## ASSIGNMENT
In the records below, find the line with "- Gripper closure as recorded" and the line with "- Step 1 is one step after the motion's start"; return exactly those lines and every line between them.
[[ TASK INPUT open ]]
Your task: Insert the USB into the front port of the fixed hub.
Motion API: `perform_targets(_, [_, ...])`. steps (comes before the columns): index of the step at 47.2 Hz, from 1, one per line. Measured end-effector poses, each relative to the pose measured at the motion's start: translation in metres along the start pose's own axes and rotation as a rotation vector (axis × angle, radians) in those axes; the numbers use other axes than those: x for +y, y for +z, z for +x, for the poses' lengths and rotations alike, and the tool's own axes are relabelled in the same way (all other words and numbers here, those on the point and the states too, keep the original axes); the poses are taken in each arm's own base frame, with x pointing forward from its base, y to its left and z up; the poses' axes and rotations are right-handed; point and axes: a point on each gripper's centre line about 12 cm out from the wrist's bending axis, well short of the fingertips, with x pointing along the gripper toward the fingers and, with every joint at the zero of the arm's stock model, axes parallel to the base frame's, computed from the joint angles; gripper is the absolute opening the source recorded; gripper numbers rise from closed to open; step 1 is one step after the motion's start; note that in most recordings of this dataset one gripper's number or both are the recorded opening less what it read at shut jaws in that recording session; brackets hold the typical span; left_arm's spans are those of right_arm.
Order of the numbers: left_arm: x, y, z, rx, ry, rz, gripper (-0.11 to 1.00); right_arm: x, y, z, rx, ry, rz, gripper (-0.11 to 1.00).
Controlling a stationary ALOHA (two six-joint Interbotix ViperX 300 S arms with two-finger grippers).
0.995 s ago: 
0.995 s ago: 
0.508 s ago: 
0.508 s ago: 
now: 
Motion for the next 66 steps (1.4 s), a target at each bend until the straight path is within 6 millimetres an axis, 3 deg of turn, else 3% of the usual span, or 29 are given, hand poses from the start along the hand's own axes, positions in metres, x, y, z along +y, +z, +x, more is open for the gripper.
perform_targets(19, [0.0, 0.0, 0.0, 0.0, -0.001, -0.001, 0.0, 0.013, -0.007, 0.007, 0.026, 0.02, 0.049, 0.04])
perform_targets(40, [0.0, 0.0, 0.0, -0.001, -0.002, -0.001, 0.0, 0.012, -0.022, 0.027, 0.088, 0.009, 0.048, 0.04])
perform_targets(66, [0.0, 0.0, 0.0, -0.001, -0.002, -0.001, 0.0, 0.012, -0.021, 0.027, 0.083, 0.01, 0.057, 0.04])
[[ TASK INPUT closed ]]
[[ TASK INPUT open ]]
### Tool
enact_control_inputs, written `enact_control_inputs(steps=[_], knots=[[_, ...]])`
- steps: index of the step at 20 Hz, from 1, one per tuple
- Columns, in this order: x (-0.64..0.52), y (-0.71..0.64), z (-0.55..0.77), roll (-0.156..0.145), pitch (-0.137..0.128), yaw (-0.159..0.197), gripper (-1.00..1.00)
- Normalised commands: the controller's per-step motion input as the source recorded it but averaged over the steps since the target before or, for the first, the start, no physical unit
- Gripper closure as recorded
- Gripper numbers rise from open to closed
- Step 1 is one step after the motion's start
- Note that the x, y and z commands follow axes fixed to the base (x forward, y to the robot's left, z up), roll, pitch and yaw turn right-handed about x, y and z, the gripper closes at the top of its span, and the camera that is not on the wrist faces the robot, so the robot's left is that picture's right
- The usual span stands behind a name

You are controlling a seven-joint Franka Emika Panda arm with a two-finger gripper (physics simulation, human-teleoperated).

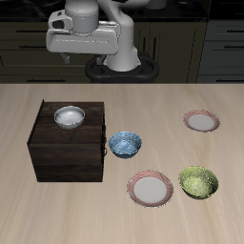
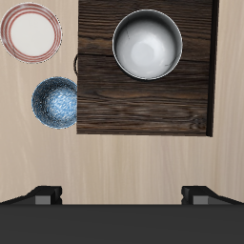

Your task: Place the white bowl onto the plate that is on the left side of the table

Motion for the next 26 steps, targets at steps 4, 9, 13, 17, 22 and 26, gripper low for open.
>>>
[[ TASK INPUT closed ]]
## TASK RESULT
- Gripper closure as recorded
- Gripper numbers rise from open to closed
- Step 1 is one step after the motion's start

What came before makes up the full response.